### WHAT YOU NEED TO DO
Leave out every picture and set down, exactly, the lines below from the one holding "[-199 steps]" up to and including the one holding "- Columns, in".

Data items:
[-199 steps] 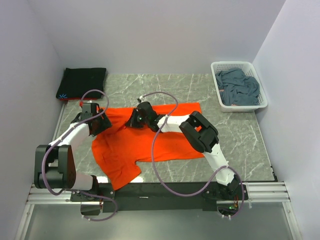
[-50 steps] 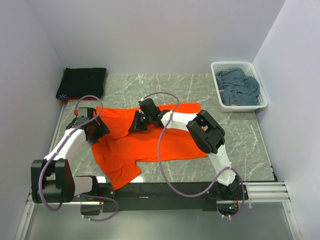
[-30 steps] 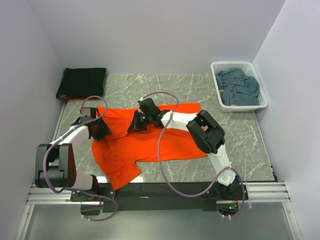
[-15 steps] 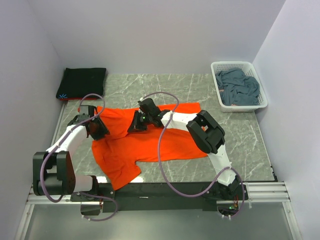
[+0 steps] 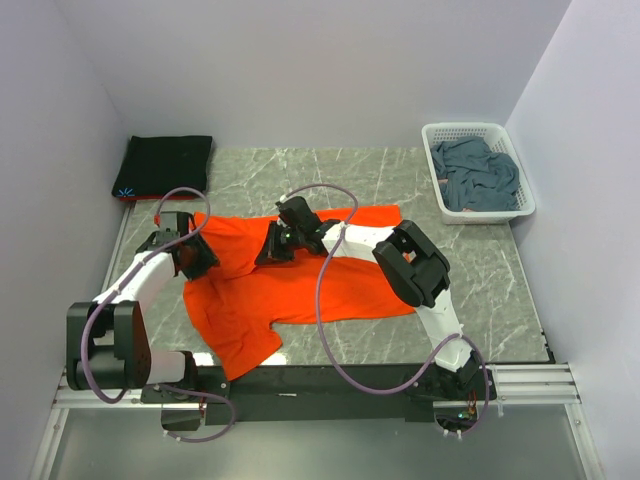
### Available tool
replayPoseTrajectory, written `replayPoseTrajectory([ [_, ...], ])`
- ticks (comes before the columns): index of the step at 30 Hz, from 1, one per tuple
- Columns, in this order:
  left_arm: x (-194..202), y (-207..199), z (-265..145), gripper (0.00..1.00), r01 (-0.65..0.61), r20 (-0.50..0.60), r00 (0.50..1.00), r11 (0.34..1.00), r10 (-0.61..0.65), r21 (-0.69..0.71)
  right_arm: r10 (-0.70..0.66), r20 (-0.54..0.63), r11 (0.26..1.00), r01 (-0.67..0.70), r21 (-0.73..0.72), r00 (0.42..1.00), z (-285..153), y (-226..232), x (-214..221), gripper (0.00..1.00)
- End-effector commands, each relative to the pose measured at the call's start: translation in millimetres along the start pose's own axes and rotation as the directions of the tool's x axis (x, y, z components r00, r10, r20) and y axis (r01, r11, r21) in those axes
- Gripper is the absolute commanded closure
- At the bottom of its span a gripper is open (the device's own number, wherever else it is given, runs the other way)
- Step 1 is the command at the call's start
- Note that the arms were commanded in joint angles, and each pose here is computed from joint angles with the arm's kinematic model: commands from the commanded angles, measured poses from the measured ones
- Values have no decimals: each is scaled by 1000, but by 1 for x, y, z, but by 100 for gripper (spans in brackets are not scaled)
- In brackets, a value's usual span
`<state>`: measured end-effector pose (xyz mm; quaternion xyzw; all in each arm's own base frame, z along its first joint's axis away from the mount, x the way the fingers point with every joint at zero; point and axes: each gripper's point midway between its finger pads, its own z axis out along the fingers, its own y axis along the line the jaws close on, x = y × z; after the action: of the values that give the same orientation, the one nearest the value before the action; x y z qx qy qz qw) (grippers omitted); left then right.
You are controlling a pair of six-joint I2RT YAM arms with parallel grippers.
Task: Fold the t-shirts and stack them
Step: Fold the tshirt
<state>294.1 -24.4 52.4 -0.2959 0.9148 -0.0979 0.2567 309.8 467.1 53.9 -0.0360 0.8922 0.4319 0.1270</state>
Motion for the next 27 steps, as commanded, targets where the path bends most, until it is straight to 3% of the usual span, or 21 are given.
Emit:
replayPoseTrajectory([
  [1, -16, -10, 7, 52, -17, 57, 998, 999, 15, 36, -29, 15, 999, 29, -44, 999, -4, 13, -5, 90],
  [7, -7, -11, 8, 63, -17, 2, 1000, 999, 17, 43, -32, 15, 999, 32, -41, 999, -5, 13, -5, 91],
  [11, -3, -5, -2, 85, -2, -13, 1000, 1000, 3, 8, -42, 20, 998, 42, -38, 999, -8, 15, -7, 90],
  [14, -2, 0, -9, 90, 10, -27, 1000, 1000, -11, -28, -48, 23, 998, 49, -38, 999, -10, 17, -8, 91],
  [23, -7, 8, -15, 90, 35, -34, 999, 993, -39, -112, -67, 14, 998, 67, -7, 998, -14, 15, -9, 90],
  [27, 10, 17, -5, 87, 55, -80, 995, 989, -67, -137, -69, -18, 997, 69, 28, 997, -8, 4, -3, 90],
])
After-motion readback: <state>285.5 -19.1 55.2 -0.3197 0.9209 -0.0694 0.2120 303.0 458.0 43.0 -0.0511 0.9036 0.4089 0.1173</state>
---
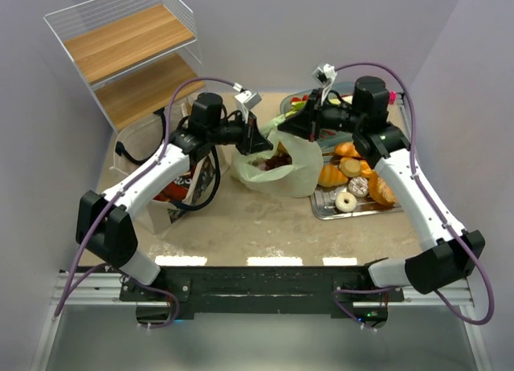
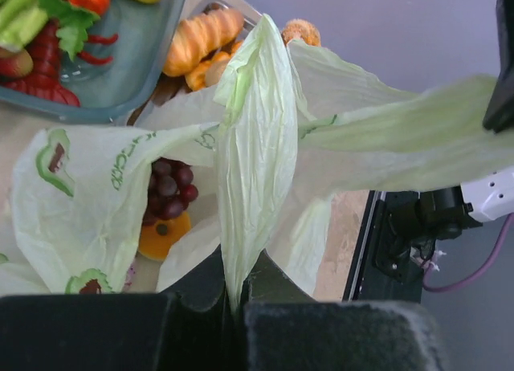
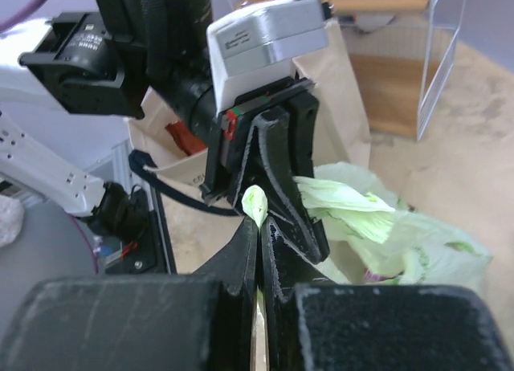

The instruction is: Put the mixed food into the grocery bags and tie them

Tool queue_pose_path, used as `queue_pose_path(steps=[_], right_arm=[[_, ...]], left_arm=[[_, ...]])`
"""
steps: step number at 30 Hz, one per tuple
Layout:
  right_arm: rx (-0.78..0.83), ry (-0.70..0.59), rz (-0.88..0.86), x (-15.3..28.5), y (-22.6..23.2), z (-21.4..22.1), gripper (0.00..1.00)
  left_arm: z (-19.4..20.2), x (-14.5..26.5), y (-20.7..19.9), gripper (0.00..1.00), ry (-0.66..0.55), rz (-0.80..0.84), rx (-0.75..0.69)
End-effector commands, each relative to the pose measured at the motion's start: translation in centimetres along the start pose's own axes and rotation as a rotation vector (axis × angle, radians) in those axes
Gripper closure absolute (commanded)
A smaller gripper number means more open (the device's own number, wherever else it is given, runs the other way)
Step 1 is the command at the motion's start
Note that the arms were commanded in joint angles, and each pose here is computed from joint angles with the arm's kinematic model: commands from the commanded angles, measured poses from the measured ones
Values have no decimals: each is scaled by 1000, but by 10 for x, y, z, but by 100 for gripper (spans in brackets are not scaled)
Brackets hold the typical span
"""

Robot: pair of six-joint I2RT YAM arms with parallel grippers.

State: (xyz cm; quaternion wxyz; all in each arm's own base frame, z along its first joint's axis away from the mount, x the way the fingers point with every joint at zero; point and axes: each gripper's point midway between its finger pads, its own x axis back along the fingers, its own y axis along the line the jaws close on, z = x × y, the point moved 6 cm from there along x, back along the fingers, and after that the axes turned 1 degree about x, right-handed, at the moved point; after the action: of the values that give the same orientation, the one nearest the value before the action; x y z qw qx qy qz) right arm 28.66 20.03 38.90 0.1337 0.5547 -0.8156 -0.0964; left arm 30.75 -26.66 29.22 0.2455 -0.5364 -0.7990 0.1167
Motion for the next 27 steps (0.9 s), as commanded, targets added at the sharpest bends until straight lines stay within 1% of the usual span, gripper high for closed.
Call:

### SOLUTION TO THE EXERCISE
[-199 steps] 
[-50 steps] 
[-30 steps] 
[-15 steps] 
[+0 steps] 
### Available tool
replayPoseTrajectory, written `replayPoseTrajectory([ [_, ...], ])`
- ticks (comes before the columns): index of the step at 30 Hz, from 1, one per tuple
- Columns, in this order:

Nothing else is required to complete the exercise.